Task to complete:
Each line of the listing below should be restated word for word.

Information provided:
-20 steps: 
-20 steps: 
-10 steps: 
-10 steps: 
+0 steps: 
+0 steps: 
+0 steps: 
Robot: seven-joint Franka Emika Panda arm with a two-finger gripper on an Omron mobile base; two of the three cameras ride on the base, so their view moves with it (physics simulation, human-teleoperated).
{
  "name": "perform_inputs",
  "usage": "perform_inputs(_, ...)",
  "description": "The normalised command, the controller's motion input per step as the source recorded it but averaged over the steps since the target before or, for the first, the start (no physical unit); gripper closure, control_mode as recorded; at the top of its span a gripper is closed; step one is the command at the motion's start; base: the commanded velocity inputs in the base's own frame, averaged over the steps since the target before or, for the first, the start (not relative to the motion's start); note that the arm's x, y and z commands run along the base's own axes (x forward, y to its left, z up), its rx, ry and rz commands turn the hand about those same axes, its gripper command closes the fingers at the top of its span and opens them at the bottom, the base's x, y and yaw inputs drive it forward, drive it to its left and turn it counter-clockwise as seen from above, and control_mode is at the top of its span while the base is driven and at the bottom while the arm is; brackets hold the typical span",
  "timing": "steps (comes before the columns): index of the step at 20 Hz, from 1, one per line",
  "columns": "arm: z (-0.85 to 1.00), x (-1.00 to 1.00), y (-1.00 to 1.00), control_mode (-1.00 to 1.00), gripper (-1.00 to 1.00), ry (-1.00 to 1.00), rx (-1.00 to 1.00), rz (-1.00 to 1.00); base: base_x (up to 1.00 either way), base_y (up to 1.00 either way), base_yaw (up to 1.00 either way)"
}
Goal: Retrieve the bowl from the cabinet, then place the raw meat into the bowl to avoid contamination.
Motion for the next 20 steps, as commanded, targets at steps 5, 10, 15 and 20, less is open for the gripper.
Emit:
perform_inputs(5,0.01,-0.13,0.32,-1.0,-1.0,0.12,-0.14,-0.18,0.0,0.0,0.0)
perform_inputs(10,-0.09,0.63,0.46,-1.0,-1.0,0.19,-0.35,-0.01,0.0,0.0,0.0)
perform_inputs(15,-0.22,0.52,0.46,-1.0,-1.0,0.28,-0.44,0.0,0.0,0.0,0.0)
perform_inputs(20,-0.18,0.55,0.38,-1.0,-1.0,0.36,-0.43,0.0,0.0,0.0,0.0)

Problem solution:
-20 steps: 
-20 steps: 
-10 steps: 
-10 steps: 
+0 steps: 
+0 steps: 
+0 steps: 
Robot: seven-joint Franka Emika Panda arm with a two-finger gripper on an Omron mobile base; two of the three cameras ride on the base, so their view moves with it (physics simulation, human-teleoperated).
{
  "name": "perform_inputs",
  "usage": "perform_inputs(_, ...)",
  "description": "The normalised command, the controller's motion input per step as the source recorded it but averaged over the steps since the target before or, for the first, the start (no physical unit); gripper closure, control_mode as recorded; at the top of its span a gripper is closed; step one is the command at the motion's start; base: the commanded velocity inputs in the base's own frame, averaged over the steps since the target before or, for the first, the start (not relative to the motion's start); note that the arm's x, y and z commands run along the base's own axes (x forward, y to its left, z up), its rx, ry and rz commands turn the hand about those same axes, its gripper command closes the fingers at the top of its span and opens them at the bottom, the base's x, y and yaw inputs drive it forward, drive it to its left and turn it counter-clockwise as seen from above, and control_mode is at the top of its span while the base is driven and at the bottom while the arm is; brackets hold the typical span",
  "timing": "steps (comes before the columns): index of the step at 20 Hz, from 1, one per line",
  "columns": "arm: z (-0.85 to 1.00), x (-1.00 to 1.00), y (-1.00 to 1.00), control_mode (-1.00 to 1.00), gripper (-1.00 to 1.00), ry (-1.00 to 1.00), rx (-1.00 to 1.00), rz (-1.00 to 1.00); base: base_x (up to 1.00 either way), base_y (up to 1.00 either way), base_yaw (up to 1.00 either way)"
}
Goal: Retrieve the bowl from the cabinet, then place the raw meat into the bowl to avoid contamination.
Motion for the next 20 steps, as commanded, targets at steps 5, 10, 15 and 20, less is open for the gripper.
Emit:
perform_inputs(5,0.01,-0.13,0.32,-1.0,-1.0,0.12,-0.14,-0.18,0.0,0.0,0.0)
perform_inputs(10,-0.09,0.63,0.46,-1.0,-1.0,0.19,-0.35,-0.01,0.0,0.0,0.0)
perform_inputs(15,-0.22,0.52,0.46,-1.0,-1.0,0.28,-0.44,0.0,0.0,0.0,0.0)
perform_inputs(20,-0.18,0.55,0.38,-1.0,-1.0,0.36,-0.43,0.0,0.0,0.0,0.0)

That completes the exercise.